Sunspots are storms on the sun’s surface that are marked by intense magnetic activity and play host to solar flares and hot gassy ejections from the sun’s corona. Scientists believe that the number of spots on the sun cycles over time, reaching a peak―the so-called Solar Maximum―every 11 years or so. Some studies indicate that sunspot activity overall has doubled in the last century. The apparent result down here on Earth is that the sun glows brighter by about 0.1 percent now than it did 100 years ago.

Solar wind, according to NASA’s Marshall Space Flight Center, consists of magnetized plasma flares and in some cases is linked to sunspots. It emanates from the sun and influences galactic rays that may in turn affect atmospheric phenomena on Earth, such as cloud cover. But scientists are the first to admit that they have a lot to learn about phenomena like sunspots and solar wind, some of which is visible to humans on Earth in the form of Aurora Borealis and other far flung interplanetary light shows.

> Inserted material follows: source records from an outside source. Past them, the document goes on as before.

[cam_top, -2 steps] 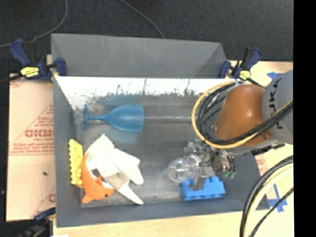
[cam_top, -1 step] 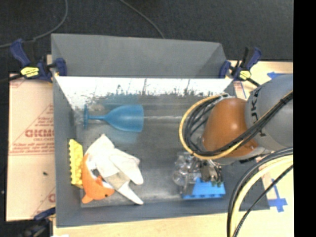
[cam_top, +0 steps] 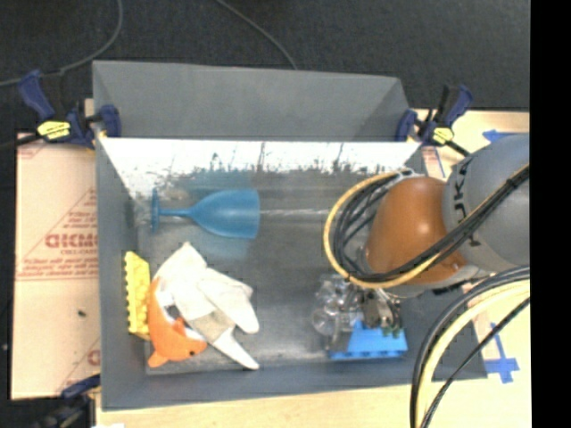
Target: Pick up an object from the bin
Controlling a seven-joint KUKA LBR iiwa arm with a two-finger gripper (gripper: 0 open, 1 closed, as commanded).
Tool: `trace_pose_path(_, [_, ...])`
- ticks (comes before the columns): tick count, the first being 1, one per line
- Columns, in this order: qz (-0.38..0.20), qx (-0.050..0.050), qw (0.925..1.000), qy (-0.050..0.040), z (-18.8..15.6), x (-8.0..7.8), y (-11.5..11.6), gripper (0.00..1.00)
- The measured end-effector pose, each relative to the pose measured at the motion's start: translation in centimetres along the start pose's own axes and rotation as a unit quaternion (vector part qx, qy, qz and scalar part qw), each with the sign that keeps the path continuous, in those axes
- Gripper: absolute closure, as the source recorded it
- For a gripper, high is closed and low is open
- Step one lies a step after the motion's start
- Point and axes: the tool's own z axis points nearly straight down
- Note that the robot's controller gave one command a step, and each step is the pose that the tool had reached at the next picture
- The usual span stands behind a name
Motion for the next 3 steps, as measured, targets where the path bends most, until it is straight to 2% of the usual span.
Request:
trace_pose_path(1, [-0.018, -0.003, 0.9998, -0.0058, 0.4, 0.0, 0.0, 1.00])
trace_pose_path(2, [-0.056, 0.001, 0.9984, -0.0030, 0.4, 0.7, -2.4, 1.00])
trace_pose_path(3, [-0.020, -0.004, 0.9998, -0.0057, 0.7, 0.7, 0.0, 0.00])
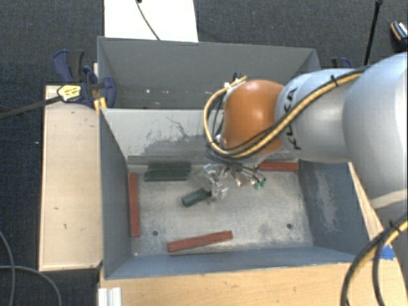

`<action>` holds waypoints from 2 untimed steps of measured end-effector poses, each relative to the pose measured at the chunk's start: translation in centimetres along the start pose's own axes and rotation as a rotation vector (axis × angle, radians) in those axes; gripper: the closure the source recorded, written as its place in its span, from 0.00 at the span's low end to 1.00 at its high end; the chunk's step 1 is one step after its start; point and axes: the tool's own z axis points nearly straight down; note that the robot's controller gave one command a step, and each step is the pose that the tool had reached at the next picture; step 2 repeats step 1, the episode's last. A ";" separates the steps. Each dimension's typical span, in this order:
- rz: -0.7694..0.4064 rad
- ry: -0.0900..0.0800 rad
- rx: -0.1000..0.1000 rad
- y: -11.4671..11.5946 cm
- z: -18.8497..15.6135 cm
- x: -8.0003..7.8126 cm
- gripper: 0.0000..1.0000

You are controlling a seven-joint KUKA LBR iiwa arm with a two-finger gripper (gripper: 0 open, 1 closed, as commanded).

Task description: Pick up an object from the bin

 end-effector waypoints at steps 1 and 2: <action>-0.305 -0.005 0.003 1.9 -13.1 0.1 1.00; -0.305 -0.005 0.003 1.9 -13.1 0.1 1.00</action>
Offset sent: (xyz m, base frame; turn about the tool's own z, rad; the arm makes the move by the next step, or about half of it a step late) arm -0.0127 0.0148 0.1275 -0.3066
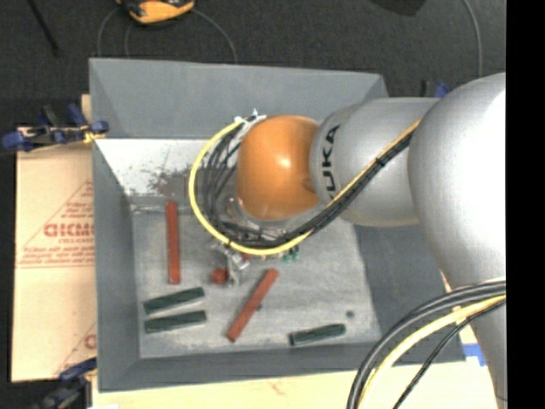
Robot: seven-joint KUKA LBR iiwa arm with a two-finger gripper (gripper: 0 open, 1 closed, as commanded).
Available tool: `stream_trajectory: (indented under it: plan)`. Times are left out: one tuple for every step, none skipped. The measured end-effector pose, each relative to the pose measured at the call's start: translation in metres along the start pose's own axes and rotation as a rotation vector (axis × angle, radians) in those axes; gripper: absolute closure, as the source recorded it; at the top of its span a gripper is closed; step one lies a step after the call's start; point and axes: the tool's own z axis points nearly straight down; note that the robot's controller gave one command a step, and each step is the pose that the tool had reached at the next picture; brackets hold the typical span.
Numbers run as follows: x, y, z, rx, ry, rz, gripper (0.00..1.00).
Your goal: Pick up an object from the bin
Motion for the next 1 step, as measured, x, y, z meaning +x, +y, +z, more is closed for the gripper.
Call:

Some skeptics of human-induced climate change blame global warming on natural variations in the sun’s output due to sunspots and/or solar wind. They say it’s no coincidence that an increase in sunspot activity and a run-up of global temperatures on Earth are happening concurrently, and view regulation of carbon emissions as folly with negative ramifications for our economy and tried-and-true energy infrastructure.

“[V]ariations in solar energy output have far more effect on Earth’s climate than soccer moms driving SUVs,” Southwestern Law School professor Joerg Knipprath, writes in his ‘Token Conservative’ blog. “A rational thinker would understand that, especially if he or she has some understanding of the limits of human influence. But the global warming boosters have this unbounded hubris that it is humans who control nature, and that human activity can terminally despoil the planet as well as cause its salvation.”

Many climate scientists agree that sunspots and solar wind could be playing a role in climate change, but the vast majority view it as very minimal and attribute Earth’s warming primarily to emissions from industrial activity―and they have thousands of peer-reviewed studies available to back up that claim.

Peter Foukal of the Massachusetts-based firm Heliophysics, Inc., who has tracked sunspot intensities from different spots around the globe dating back four centuries, also concludes that such solar disturbances have little or no impact on global warming. Nevertheless, he adds, most up-to-date climate models―including those used by the United Nations’ prestigious Intergovernmental Panel on Climate Change (IPCC)―incorporate the effects of the sun’s variable degree of brightness in their overall calculations.

Ironically, the only way to really find out if phenomena like sunspots and solar wind are playing a larger role in climate change than most scientists now believe would be to significantly reduce our carbon emissions. Only in the absence of that potential driver will researchers be able to tell for sure how much impact natural influences have on the Earth’s climate.

http://www.scientificamerican.com/articl...

I do not have a firm opinion but think it must have some effect, I wondered if any of you physics wizards know about it.